L’affermazione della creazione - sia quando la consideriamo come atto di Dio sia quando la consideriamo più specificamente come atto della Trinità - porta necessariamente in sé un’impronta che nel caso delle creature razionali abbiamo definito immagine, mentre nel caso delle creature non razionali abbiamo definito vestigio. Ma - e qui torniamo alla lezione della scorsa volta - la consistenza propria della creazione è quella di portare in sé le perfezioni divine nel modo proprio a ogni creatura e comunque sempre in un modo limitato alla creatura, e di avere come sua finalità la gloria di Dio.
E nella sua struttura fondamentale, la creazione porta l’immagine della Santissima Trinità, cioè l’immagine, l’impronta (quando diciamo “impronta” includiamo sia l’immagine che le vestigia) del fatto che il suo autore, il suo creatore è principio, verbo e volontà d’amore. Nelle creature razionali lo vediamo proprio nel fatto che hanno intelletto e volontà; e in quelle non razionali nel fatto che sono un principio loro stesse, qualcosa, sono questo e non quello, cioè esprimono un’idea, un’essenza, e hanno un ordine, una finalità, una tendenza.

Il primo atteggiamento che dobbiamo avere di fronte alla creazione non è dunque un atteggiamento di uso, che non vuol dire che non ci sia anche questo, in un debito ordine. Ma è un atteggiamento di contemplazione: la creazione è proprio questo specchio finito della realtà infinita di Dio e quindi, essendo l’uomo chiamato a conoscere, amare, contemplare Dio in questa vita e poi pienamente nell’altra, il suo modo di vedere la realtà creata è principalmente, essenzialmente quello della contemplazione, la contemplazione di Dio nella realtà creata e, dunque, riconoscere il bene di ogni realtà creata non in quanto è funzionale a me, ma in quanto - come dicono i Salmi - narra la gloria di Dio. E tende a questa gloria.

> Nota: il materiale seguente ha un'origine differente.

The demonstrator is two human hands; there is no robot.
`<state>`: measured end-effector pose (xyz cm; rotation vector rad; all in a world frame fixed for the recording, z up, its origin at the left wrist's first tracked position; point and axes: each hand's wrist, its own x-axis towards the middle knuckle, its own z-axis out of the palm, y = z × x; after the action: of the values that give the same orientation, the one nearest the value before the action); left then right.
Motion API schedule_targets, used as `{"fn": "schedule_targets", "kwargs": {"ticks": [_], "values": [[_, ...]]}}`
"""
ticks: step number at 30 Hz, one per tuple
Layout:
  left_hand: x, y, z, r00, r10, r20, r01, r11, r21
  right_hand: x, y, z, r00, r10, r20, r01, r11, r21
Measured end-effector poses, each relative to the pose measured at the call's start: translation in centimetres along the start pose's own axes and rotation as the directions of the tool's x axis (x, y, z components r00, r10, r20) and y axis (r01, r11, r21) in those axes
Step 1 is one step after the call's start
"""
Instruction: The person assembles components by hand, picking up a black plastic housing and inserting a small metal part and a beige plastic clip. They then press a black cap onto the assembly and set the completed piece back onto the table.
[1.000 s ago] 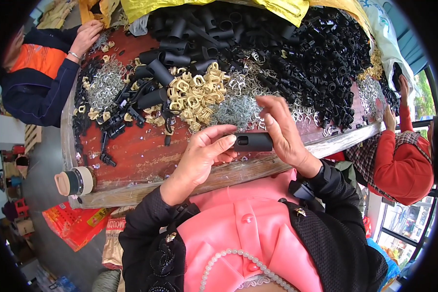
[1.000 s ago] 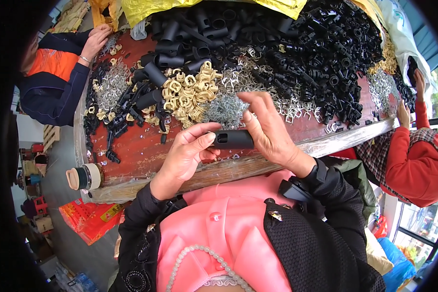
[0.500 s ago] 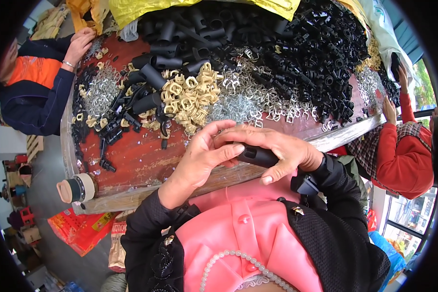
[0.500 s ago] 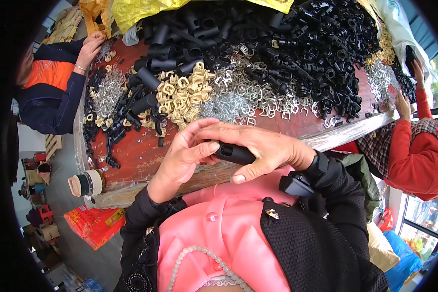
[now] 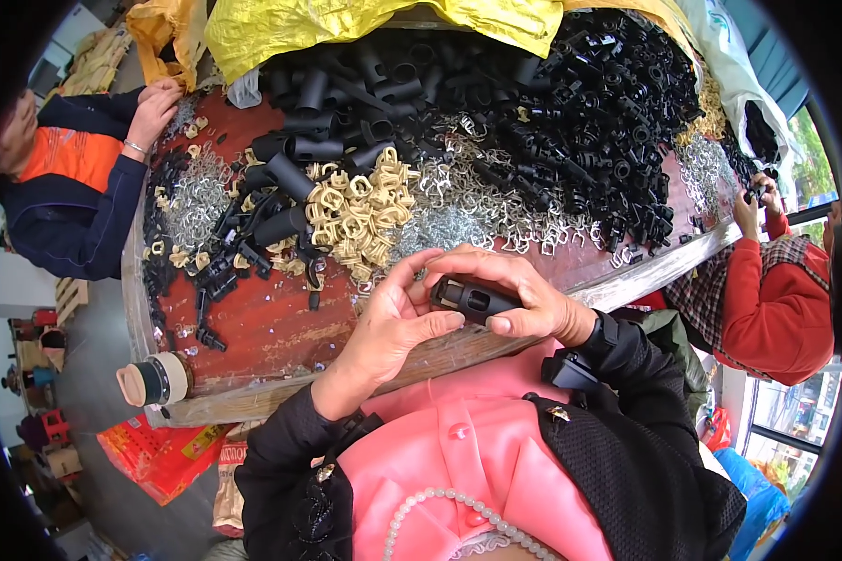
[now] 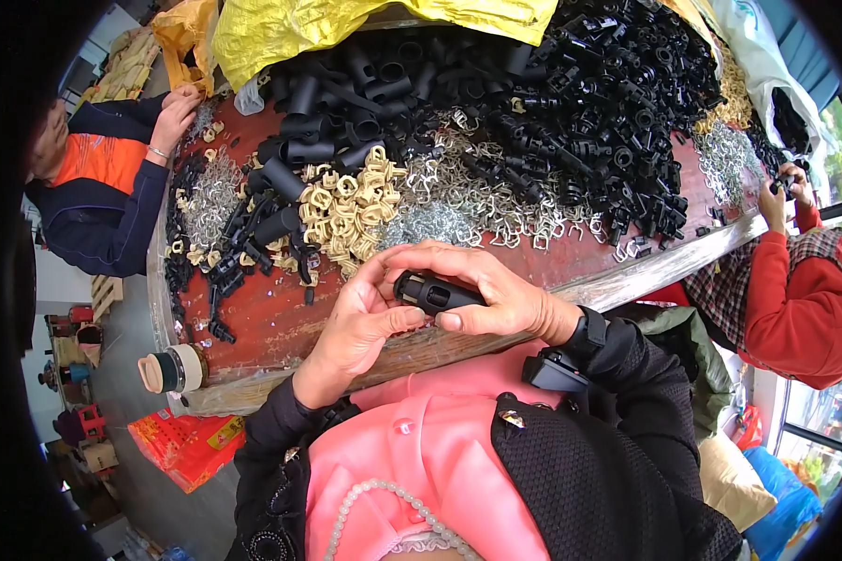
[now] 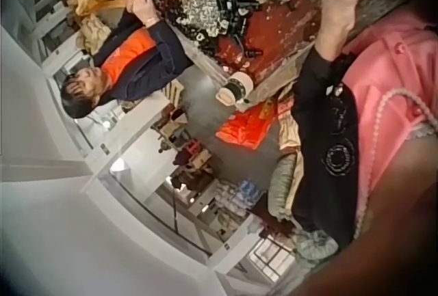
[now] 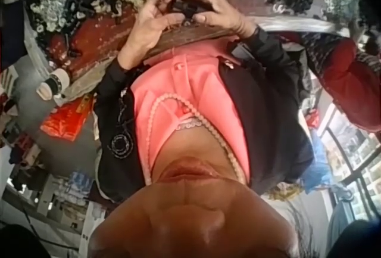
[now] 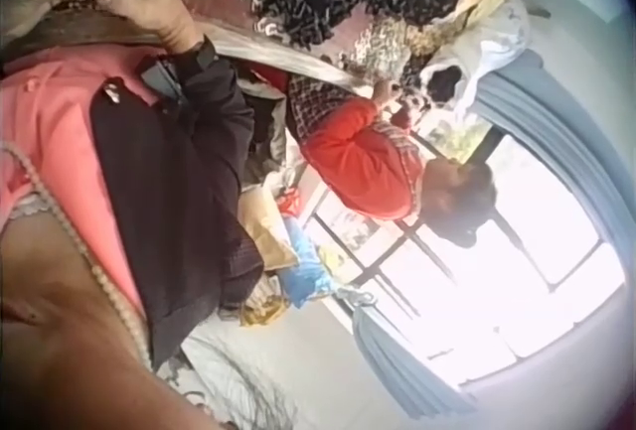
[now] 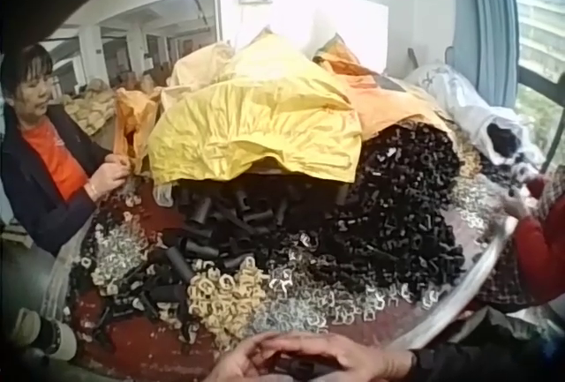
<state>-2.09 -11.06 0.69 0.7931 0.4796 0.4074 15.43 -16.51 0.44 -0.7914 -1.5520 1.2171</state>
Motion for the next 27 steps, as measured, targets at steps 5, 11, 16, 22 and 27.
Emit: {"fn": "schedule_targets", "kwargs": {"ticks": [5, 11, 16, 22, 27], "values": [[0.2, -0.3, 0.2, 1.0, 0.014, -0.02, -0.014, 1.0, 0.009, -0.2, 0.5, 0.0, 0.998, 0.002, -0.059, 0.001, 0.999, 0.049], [0.0, -0.9, 0.1, 0.999, -0.021, -0.035, 0.021, 0.999, -0.025, -0.5, 0.5, -0.1, 0.998, -0.041, -0.043, 0.044, 0.996, 0.074], [0.0, -1.1, 0.5, 0.999, -0.041, -0.03, 0.04, 0.999, -0.032, -0.7, 0.2, 0.0, 0.994, -0.047, -0.1, 0.056, 0.995, 0.081], [0.1, -1.3, 0.7, 0.998, -0.042, -0.05, 0.041, 0.999, -0.023, -1.1, 0.6, 0.0, 0.992, -0.016, -0.128, 0.027, 0.996, 0.084], [0.3, -1.2, 0.9, 0.997, -0.054, -0.061, 0.051, 0.998, -0.037, -1.5, 0.7, 0.3, 0.987, 0.029, -0.157, -0.004, 0.987, 0.159]]}}
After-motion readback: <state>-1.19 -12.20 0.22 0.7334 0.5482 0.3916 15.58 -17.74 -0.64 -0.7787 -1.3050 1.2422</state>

Io stesso sono parte di questa creazione, ma secondo la modalità propria della creatura razionale (questo lo vedremo meglio quando tratteremo l’uomo), che la distingue dal resto della creazione non razionale, ma non lo distingue come altro rispetto alla creazione, bensì come un ente creato con la sua propria costituzione, la sua propria natura che si rapporta al resto della creazione. Da qui deriva anche quella grande idea dell’uomo come micro e macrocosmo, che poi vedremo. Dunque, la prima modalità di reazione e di relazione dell’uomo di fronte alla creazione è proprio quella di contemplarla, di riceverla dalle mani di Dio, come indica il racconto del libro della Genesi, con Adamo che vede “sfilare” la creazione davanti a sé e Dio stesso gli conduce davanti la creazione perché gli desse un nome. La creazione non può darsi un nome; Adamo le dà un nome perché partecipa della natura personale, intelligente, libera del Creatore, ma pur sempre riconoscendola come la creazione del suo Creatore.

E dunque vediamo che la prima azione di Adamo non è usare la creazione, ma è darle un nome, che è proprio il senso della comprensione dell’opera che Dio fa. Adamo “restituisce”, diventa la voce della creazione perché riconosce nella creazione l’opera di Dio, secondo quell’intelligenza originaria dell’uomo, che dopo il peccato originale “entra” invece in una condizione di ignoranza. L’uomo riconosce la creazione come riflesso del suo Creatore, come riflesso della Santissima Trinità.

Abbiamo concluso questo primo sotto-capitolo, quello della creazione propriamente detta. Vedremo poi il capitolo sulla conservazione o creazione continuata.